Reputation: 23
I am running a Dataflow pipeline to parse about 45000 text files stored in a Cloud storage bucket. The parsed text is transformed into JSON and written to text files for subsequent loading in BigQuery (not part of the pipeline). A few minutes after the pipeline starts the number of target workers gets raised to > 30 (exact number varies slightly between runs), but the number of actual workers remains stuck at 1.
Things I have checked:
If I let the pipeline run it finishes successfully in about 2 hours, but I expect that this could run much faster if the actual workers would scale to the target.

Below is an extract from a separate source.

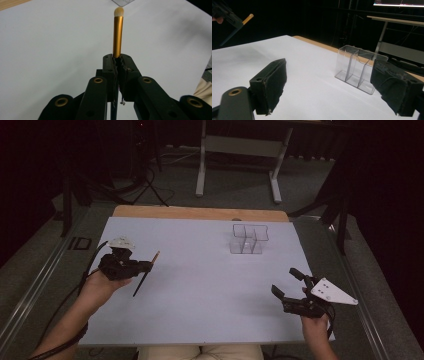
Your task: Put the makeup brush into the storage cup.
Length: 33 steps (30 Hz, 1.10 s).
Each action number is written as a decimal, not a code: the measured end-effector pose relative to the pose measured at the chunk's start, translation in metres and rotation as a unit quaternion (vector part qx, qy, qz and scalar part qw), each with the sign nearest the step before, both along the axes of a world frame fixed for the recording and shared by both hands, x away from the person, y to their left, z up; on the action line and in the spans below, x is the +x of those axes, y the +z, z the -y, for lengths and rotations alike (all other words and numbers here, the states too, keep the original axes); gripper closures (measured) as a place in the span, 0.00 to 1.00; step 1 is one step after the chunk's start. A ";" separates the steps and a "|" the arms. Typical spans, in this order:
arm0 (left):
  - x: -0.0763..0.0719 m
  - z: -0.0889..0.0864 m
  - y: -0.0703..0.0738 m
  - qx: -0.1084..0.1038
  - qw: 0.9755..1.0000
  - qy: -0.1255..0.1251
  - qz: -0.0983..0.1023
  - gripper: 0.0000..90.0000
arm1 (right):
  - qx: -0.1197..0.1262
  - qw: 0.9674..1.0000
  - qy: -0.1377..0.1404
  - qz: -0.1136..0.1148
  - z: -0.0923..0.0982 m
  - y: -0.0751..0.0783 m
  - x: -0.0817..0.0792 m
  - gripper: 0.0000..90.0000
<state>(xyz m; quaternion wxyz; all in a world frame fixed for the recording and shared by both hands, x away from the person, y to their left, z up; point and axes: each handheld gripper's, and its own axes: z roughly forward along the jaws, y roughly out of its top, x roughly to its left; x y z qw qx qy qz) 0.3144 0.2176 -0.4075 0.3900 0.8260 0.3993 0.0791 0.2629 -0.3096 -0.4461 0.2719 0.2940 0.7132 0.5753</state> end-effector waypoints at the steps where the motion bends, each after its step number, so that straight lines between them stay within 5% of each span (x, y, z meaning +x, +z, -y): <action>1: -0.001 0.000 0.001 0.003 1.000 0.004 0.009 0.94 | 0.000 1.000 0.000 -0.001 0.000 0.000 0.000 0.15; 23: -0.011 0.024 0.016 -0.054 0.996 -0.004 0.077 0.94 | -0.011 1.000 0.006 0.004 -0.007 0.002 -0.002 0.15; 33: -0.010 0.040 0.019 -0.071 0.992 -0.018 0.100 0.94 | -0.002 1.000 0.025 -0.018 -0.023 0.006 -0.001 0.15</action>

Here is the relevant section of the code:
client = storage.Client()
blobs = client.list_blobs(bucket_name)
rf = [b.name for b in blobs]
with beam.Pipeline(options=pipeline_options) as p:
json_list = (p | 'Create filelist' >> beam.Create(rf)

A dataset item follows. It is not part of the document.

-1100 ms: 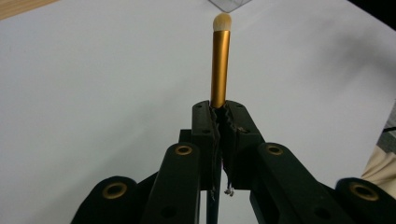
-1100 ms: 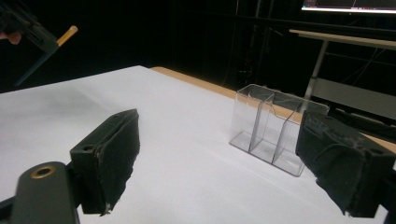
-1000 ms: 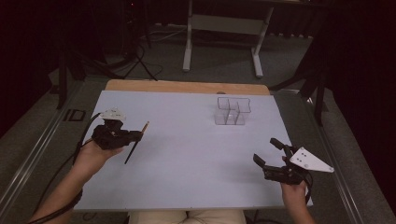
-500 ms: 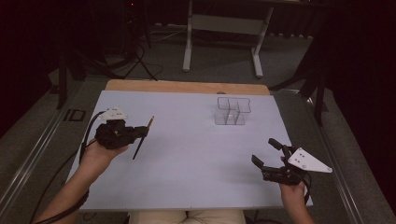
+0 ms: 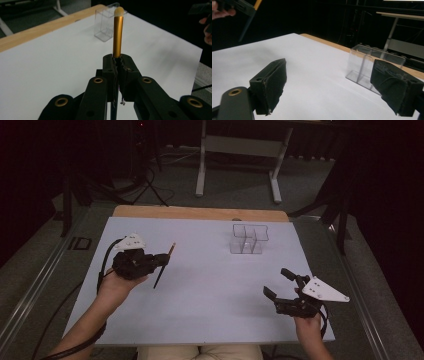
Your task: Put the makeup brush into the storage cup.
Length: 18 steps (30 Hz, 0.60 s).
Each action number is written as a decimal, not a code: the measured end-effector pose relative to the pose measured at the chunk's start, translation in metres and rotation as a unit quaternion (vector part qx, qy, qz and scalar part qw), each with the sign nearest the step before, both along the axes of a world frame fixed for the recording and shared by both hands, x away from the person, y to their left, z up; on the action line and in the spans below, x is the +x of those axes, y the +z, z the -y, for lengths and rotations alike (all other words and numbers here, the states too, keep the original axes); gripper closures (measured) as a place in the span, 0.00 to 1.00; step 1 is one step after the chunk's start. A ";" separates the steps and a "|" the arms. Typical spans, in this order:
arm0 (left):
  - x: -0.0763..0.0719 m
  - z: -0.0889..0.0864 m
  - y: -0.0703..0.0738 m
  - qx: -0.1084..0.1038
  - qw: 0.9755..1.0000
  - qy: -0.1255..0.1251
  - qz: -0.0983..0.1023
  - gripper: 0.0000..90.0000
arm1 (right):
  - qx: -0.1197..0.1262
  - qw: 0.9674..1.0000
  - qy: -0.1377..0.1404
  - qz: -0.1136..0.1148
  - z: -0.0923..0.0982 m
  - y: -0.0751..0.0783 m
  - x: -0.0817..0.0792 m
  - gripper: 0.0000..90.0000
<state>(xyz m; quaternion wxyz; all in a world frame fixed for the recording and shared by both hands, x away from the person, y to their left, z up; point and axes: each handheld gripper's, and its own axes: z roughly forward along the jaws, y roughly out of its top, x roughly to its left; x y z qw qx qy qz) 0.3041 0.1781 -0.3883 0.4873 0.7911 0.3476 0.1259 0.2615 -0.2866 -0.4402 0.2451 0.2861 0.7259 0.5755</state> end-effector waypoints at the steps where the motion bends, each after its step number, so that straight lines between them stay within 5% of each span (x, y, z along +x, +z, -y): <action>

| 'Get string' >> beam.Map(getstring)
| 'Filter empty strings' >> beam.Filter(lambda x: x != "")
| 'Get JSON' >> beam.Map(getjson)
| 'Write output' >> WriteToText(known_args.output))

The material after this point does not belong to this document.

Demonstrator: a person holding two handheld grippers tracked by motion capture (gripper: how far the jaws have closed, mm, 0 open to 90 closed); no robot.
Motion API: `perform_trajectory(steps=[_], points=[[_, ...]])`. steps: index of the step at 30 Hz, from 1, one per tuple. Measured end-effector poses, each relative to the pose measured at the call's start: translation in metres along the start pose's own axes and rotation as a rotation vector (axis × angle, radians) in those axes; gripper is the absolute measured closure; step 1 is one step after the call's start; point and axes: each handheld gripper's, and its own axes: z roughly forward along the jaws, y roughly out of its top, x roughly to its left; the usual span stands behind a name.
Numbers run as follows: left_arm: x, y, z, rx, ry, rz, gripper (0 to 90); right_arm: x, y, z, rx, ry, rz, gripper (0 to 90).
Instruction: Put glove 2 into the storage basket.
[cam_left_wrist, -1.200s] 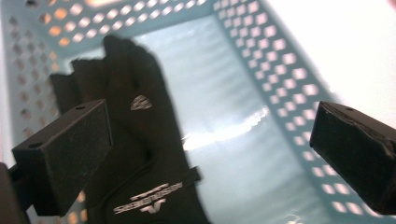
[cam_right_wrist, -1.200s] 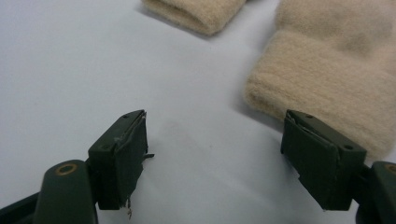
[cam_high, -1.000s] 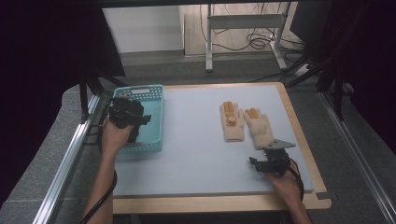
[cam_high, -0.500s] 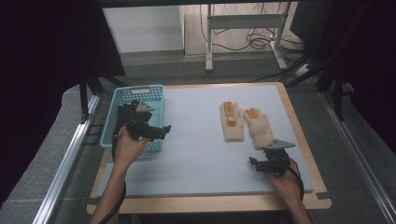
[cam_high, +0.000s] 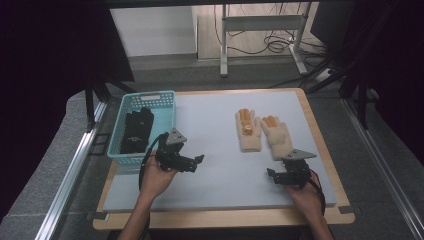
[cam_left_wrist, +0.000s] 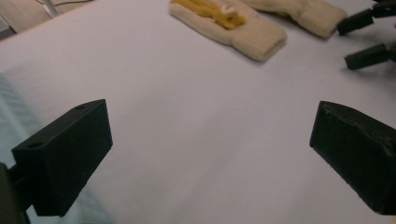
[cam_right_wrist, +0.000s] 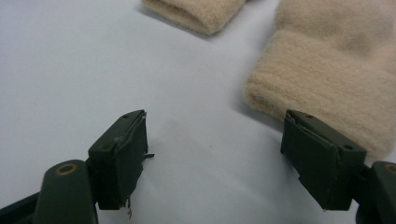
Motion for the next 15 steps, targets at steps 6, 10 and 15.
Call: perform_trajectory(steps=[6, 10, 15], points=[[-0.019, -0.021, 0.013, 0.000, -0.024, 0.016, 0.0, 0.000, 0.000, 0.000, 0.000, -0.001, -0.001, 22.4], [-0.021, -0.039, 0.026, 0.033, -0.036, 0.002, 0.0, 0.000, 0.000, 0.000, 0.001, 0.000, 0.000, 22.4], [-0.018, -0.061, 0.037, 0.073, -0.008, -0.013, 0.0, 0.000, 0.000, 0.000, 0.000, 0.001, 0.001, 22.4]])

Any suggestion as to what is preventing the workers from scaling up ?
Upvotes: 2
Views: 1283
Reputation: 3010
The issue here is that there is no parallelism available in this pipeline. The Create transform is single-sharded, and everything else in the pipeline is being fused together with that. Using one of the built in file reading transforms like ReadFromText will solve this, or you can put a Reshuffle transform after the Create in order to break the pipeline into two separate stages.
Upvotes: 2